From the first line to the last, print the data exactly as it appears.

■ The data ■
——

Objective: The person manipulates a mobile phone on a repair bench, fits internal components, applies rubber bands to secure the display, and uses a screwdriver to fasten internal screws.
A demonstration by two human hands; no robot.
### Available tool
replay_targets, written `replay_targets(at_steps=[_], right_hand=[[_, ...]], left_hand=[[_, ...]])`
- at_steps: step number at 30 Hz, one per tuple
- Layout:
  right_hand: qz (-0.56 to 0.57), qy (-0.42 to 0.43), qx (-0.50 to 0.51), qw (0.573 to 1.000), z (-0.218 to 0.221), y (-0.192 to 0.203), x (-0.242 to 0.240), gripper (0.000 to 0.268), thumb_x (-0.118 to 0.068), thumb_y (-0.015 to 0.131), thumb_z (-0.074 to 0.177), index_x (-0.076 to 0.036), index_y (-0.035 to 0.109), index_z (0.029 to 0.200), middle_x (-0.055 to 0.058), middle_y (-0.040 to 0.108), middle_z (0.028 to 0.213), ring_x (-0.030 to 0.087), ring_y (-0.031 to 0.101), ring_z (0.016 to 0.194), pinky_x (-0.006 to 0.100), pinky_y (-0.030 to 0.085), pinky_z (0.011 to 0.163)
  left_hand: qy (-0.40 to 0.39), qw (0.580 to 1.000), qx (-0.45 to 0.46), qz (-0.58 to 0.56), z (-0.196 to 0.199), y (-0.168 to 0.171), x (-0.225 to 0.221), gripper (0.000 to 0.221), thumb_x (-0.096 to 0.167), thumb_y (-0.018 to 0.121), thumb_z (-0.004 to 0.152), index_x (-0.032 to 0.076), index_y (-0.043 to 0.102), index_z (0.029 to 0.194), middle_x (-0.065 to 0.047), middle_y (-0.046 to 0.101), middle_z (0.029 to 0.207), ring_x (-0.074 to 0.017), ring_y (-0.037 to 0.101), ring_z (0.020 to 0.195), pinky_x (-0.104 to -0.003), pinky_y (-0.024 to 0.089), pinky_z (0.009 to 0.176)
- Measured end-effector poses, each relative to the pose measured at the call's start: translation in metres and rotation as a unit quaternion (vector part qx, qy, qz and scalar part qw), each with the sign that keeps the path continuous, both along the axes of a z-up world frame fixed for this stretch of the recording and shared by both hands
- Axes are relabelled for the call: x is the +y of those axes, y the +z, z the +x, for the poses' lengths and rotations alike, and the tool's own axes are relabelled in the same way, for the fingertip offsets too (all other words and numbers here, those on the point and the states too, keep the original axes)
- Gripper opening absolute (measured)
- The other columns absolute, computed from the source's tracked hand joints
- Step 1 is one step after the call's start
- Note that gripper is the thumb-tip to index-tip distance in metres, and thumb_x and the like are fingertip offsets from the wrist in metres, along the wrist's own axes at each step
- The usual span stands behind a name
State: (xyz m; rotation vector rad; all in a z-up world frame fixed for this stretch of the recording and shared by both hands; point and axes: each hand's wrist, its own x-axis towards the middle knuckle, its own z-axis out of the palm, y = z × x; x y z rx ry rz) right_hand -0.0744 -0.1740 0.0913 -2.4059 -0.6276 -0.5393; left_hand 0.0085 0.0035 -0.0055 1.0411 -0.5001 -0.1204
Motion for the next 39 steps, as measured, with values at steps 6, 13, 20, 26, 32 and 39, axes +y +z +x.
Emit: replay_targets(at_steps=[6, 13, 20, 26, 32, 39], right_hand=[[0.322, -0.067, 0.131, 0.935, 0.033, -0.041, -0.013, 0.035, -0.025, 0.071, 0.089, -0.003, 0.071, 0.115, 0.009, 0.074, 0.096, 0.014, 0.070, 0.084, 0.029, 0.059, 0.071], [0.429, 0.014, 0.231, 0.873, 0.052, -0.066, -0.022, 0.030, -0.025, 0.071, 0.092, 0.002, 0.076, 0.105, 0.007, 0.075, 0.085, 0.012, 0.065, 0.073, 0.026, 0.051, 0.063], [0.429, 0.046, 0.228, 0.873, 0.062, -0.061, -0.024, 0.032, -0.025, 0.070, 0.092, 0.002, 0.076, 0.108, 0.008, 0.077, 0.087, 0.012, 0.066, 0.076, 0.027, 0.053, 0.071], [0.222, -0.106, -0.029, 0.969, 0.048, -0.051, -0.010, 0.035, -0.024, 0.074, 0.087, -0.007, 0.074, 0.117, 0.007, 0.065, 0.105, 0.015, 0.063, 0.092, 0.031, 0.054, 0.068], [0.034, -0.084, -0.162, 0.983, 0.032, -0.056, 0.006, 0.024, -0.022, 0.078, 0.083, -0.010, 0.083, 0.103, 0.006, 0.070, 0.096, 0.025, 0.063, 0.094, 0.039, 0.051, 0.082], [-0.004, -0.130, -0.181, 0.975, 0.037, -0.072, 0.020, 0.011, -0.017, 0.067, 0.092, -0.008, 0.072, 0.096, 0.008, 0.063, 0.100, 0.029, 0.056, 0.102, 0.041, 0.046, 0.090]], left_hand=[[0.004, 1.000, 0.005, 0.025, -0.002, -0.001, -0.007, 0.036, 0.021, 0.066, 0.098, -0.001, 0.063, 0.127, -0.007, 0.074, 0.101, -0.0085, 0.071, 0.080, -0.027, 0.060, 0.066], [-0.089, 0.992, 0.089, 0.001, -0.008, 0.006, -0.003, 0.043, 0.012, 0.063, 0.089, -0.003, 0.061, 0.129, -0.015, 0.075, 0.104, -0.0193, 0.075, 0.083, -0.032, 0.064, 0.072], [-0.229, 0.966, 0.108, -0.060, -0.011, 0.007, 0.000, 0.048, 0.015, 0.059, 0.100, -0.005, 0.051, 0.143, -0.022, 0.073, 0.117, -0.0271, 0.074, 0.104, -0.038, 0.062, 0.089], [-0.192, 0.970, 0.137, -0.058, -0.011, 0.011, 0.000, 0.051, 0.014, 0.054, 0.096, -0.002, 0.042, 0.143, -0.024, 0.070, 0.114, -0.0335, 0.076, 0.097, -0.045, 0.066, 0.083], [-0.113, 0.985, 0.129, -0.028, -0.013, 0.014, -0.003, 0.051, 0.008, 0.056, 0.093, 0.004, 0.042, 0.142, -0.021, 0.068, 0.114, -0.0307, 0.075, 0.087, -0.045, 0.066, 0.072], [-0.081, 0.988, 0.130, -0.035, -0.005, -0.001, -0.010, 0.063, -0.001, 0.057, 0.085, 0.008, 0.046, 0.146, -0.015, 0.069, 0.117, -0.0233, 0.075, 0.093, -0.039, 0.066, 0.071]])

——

■ Result for this task ■
Objective: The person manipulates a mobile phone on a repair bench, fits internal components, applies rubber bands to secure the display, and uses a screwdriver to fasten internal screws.
A demonstration by two human hands; no robot.
### Available tool
replay_targets, written `replay_targets(at_steps=[_], right_hand=[[_, ...]], left_hand=[[_, ...]])`
- at_steps: step number at 30 Hz, one per tuple
- Layout:
  right_hand: qz (-0.56 to 0.57), qy (-0.42 to 0.43), qx (-0.50 to 0.51), qw (0.573 to 1.000), z (-0.218 to 0.221), y (-0.192 to 0.203), x (-0.242 to 0.240), gripper (0.000 to 0.268), thumb_x (-0.118 to 0.068), thumb_y (-0.015 to 0.131), thumb_z (-0.074 to 0.177), index_x (-0.076 to 0.036), index_y (-0.035 to 0.109), index_z (0.029 to 0.200), middle_x (-0.055 to 0.058), middle_y (-0.040 to 0.108), middle_z (0.028 to 0.213), ring_x (-0.030 to 0.087), ring_y (-0.031 to 0.101), ring_z (0.016 to 0.194), pinky_x (-0.006 to 0.100), pinky_y (-0.030 to 0.085), pinky_z (0.011 to 0.163)
  left_hand: qy (-0.40 to 0.39), qw (0.580 to 1.000), qx (-0.45 to 0.46), qz (-0.58 to 0.56), z (-0.196 to 0.199), y (-0.168 to 0.171), x (-0.225 to 0.221), gripper (0.000 to 0.221), thumb_x (-0.096 to 0.167), thumb_y (-0.018 to 0.121), thumb_z (-0.004 to 0.152), index_x (-0.032 to 0.076), index_y (-0.043 to 0.102), index_z (0.029 to 0.194), middle_x (-0.065 to 0.047), middle_y (-0.046 to 0.101), middle_z (0.029 to 0.207), ring_x (-0.074 to 0.017), ring_y (-0.037 to 0.101), ring_z (0.020 to 0.195), pinky_x (-0.104 to -0.003), pinky_y (-0.024 to 0.089), pinky_z (0.009 to 0.176)
- Measured end-effector poses, each relative to the pose measured at the call's start: translation in metres and rotation as a unit quaternion (vector part qx, qy, qz and scalar part qw), each with the sign that keeps the path continuous, both along the axes of a z-up world frame fixed for this stretch of the recording and shared by both hands
- Axes are relabelled for the call: x is the +y of those axes, y the +z, z the +x, for the poses' lengths and rotations alike, and the tool's own axes are relabelled in the same way, for the fingertip offsets too (all other words and numbers here, those on the point and the states too, keep the original axes)
- Gripper opening absolute (measured)
- The other columns absolute, computed from the source's tracked hand joints
- Step 1 is one step after the call's start
- Note that gripper is the thumb-tip to index-tip distance in metres, and thumb_x and the like are fingertip offsets from the wrist in metres, along the wrist's own axes at each step
- The usual span stands behind a name
State: (xyz m; rotation vector rad; all in a z-up world frame fixed for this stretch of the recording and shared by both hands; point and axes: each hand's wrist, its own x-axis towards the middle knuckle, its own z-axis out of the palm, y = z × x; x y z rx ry rz) right_hand -0.0744 -0.1740 0.0913 -2.4059 -0.6276 -0.5393; left_hand 0.0085 0.0035 -0.0055 1.0411 -0.5001 -0.1204
Motion for the next 39 steps, as measured, with values at steps 6, 13, 20, 26, 32 and 39, axes +y +z +x.
Emit: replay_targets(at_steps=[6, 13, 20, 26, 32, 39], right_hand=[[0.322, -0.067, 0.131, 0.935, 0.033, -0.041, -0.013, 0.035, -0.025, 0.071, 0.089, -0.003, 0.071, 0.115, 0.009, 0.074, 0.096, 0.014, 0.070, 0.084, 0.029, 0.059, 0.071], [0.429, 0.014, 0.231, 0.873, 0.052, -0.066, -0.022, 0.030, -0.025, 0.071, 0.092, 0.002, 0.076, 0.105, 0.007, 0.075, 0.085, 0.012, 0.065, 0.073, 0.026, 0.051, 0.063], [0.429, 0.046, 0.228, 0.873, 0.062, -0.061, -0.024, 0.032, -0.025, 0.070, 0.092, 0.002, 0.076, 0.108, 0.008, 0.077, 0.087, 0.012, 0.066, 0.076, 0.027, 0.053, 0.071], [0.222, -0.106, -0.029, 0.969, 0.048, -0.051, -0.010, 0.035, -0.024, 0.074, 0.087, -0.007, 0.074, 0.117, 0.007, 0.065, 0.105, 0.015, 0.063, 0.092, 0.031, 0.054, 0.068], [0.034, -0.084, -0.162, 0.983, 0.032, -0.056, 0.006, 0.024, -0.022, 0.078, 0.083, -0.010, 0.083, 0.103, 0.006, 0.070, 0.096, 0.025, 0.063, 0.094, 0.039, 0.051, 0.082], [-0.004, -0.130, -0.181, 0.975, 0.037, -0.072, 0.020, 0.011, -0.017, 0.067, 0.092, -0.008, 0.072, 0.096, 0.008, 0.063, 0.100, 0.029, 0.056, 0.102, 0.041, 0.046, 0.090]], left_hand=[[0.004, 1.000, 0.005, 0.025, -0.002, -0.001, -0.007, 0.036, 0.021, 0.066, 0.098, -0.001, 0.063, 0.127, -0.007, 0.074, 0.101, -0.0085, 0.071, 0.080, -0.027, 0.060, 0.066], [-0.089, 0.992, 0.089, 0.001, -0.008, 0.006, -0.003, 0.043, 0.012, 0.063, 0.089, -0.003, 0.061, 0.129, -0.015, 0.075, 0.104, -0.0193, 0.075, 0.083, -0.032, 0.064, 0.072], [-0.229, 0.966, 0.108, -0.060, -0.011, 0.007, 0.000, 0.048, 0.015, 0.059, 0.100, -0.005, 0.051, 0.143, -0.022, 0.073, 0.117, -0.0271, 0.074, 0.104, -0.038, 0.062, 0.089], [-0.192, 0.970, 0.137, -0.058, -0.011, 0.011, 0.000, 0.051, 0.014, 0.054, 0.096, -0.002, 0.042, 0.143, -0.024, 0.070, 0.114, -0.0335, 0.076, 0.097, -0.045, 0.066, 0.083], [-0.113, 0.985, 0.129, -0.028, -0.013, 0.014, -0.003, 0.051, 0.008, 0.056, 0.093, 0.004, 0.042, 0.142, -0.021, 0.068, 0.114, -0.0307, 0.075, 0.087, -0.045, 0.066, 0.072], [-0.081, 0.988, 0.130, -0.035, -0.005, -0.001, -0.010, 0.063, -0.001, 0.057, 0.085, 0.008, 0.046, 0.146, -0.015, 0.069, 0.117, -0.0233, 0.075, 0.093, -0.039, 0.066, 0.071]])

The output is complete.